One unintended consequence of the law, Cash said, is that it may be preferable from a trial lawyer’s perspective if a client has no health insurance. The offsetting impact of insurance payment by definition couldn’t come in to play. Cash added that SB 86 is silent on handling that situation.
Other parts of SB86 discussed by Cash and by attorneys in their online commentaries include these provisions:
- The “anchoring” of non-economic damages: Cash cited where an attorney might make an argument along the lines of “if LeBron James makes this much money, is the client’s suffering worth less than that?” As Kennedys said in its commentary, “this tactic can introduce arbitrary inflated figures that influence juries and contribute to nuclear verdicts.” Under the new law, if that sort of figure isn’t discussed earlier in the testimony, it can’t suddenly be introduced during a closing argument.
- Non-bifurcated trial:The current system could involve three steps, Cash said: the actual trial, apportionment of the damages, and then deciding what the damages should be. Each step could involve the same testimony heard multiple times. Bifurcation, according to the Kennedys law firm, would involve just two phases. But it is not mandated; it is an option that can be requested by either party.
The companion legislation, SB87, does not make illegal the practice of outsiders funding lawsuits.
The law goes into effect January 1, which Cash said would give those funding entities time to comply with what he said were “onerous:” registration requirements.

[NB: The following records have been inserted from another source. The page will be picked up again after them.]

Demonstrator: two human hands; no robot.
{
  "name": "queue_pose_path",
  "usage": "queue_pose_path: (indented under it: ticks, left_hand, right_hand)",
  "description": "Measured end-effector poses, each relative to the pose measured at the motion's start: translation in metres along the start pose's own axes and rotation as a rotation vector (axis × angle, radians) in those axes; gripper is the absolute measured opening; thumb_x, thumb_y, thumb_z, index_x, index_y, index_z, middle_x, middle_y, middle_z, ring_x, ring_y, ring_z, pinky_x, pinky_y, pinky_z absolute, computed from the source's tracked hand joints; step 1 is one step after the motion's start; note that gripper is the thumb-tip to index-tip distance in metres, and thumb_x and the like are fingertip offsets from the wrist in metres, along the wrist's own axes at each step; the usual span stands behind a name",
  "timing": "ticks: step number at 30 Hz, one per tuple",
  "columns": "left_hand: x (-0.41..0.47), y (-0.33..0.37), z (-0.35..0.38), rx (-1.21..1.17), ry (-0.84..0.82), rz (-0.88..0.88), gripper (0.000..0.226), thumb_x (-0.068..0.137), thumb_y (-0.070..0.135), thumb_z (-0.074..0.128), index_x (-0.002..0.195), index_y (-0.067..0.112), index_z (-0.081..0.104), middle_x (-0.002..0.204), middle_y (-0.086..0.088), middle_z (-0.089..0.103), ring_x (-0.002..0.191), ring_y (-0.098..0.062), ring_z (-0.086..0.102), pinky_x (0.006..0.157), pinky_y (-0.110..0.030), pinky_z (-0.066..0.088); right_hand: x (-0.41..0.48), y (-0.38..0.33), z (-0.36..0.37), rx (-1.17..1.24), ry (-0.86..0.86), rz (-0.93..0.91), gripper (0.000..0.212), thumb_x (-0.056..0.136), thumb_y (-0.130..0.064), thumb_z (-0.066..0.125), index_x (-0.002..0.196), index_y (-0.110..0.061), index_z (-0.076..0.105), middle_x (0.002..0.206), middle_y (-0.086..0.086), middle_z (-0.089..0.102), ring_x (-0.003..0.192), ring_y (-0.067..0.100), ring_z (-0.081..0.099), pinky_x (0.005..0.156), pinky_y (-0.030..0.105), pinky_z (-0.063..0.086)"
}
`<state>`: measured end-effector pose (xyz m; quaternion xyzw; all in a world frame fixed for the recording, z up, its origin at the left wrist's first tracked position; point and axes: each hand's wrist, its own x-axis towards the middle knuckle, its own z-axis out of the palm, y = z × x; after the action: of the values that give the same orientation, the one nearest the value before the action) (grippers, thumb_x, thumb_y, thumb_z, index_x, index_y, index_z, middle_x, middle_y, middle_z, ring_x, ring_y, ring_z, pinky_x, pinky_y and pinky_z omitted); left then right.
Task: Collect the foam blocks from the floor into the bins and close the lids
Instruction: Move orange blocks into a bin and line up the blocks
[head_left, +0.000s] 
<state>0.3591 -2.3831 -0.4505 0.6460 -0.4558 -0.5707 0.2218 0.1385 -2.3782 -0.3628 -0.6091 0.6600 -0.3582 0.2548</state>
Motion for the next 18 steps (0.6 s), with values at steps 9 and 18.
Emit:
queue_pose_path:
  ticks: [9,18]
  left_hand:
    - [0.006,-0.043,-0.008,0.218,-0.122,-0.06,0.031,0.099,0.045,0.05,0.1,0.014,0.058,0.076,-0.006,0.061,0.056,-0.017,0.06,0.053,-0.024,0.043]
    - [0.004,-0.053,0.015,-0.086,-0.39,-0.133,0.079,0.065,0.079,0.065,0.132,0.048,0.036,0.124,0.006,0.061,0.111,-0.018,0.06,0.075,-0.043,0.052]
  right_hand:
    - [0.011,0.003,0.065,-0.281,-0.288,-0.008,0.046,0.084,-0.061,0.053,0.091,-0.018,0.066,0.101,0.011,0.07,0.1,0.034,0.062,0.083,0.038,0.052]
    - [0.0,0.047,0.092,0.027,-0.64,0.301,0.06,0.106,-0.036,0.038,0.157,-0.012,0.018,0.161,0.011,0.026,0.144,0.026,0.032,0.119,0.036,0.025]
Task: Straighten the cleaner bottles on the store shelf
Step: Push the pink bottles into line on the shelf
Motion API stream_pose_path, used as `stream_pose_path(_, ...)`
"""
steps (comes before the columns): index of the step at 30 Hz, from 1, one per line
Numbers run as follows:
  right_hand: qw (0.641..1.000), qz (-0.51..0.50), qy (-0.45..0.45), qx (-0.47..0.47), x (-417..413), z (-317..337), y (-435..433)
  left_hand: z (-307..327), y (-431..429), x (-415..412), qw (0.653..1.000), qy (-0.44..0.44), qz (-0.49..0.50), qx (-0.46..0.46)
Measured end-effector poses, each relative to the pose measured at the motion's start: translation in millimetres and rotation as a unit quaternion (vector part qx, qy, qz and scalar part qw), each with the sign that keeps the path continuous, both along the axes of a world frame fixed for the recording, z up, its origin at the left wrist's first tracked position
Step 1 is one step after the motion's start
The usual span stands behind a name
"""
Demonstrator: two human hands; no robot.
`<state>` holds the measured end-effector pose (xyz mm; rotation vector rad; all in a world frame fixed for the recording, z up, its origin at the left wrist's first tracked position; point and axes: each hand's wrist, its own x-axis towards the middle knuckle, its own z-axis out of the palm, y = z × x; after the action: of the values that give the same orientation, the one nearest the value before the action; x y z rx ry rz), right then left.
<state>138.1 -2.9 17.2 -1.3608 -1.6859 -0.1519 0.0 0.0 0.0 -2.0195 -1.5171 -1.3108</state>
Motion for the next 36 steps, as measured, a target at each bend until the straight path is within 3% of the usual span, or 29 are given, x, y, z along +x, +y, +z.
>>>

“It has the goal of increasing transparency around third party litigation financing and trying to lift back the veil over some of these agreements which we’ve known existed for a long time,” Cash said. Some judges in the past would require such disclosure, he added, but it was not unanimous.
The registration rules are “not simply a rubber stamp,” Cash said. “There are some very serious registration requirements that they have to complete.”